Description of the task: Copy the data exactly from the line that contains "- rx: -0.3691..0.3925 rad" through the line that contains "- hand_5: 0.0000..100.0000", keeping both end lines and leaving out everything else.

Supplied data:
::::::::
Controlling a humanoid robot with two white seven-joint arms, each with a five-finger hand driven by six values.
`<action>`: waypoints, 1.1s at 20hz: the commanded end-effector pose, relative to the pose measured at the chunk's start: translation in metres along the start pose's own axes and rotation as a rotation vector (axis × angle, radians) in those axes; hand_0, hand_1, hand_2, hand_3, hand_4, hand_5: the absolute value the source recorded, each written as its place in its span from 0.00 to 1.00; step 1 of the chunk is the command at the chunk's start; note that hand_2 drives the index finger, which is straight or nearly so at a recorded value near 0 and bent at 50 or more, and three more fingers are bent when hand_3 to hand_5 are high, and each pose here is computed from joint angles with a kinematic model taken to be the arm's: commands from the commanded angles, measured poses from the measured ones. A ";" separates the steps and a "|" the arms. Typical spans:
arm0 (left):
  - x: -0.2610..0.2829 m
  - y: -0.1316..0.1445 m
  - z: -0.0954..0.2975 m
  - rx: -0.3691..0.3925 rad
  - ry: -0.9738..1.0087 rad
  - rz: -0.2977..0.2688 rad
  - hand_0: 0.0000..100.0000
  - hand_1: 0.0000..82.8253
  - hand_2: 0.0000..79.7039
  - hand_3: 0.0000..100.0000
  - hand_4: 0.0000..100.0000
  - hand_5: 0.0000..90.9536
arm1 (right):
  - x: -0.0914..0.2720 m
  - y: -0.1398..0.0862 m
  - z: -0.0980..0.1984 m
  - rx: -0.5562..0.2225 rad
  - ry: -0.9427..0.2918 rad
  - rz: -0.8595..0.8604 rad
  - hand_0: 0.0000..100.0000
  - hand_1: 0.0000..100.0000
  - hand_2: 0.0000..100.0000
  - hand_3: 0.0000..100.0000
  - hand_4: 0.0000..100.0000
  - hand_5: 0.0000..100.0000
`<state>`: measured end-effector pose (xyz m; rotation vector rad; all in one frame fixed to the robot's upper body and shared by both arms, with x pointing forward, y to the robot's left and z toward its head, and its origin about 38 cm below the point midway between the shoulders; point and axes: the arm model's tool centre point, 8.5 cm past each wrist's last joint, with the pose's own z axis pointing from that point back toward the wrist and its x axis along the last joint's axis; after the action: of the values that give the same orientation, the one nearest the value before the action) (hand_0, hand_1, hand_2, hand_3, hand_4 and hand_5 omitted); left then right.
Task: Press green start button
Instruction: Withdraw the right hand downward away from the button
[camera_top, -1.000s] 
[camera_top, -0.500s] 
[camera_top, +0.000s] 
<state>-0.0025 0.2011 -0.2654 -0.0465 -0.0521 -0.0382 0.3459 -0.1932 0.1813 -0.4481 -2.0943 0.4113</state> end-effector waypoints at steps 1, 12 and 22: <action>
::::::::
Answer:
  - rx: -0.3691..0.3925 rad
  - ry: -0.9738..1.0087 rad
  - rz: -0.2977..0.2688 rad
  - hand_0: 0.0000..100.0000
  - hand_1: 0.0000..82.8253
  - hand_2: 0.0000..79.7039
  - hand_3: 0.0000..100.0000
  - hand_4: 0.0000..100.0000
  - hand_5: 0.0000..90.9536
arm1 (right):
  - x: -0.0914..0.2720 m
  - y: -0.1398..0.0862 m
  - z: -0.0980..0.1984 m
  - rx: -0.5562..0.2225 rad
  - ry: -0.9427..0.2918 rad
  - rz: -0.8595..0.8604 rad
  - hand_0: 0.0000..100.0000
  - hand_1: 0.0000..100.0000
  - hand_2: 0.0000..100.0000
  - hand_3: 0.0000..100.0000
  - hand_4: 0.0000..100.0000
  - hand_5: 0.0000..100.0000

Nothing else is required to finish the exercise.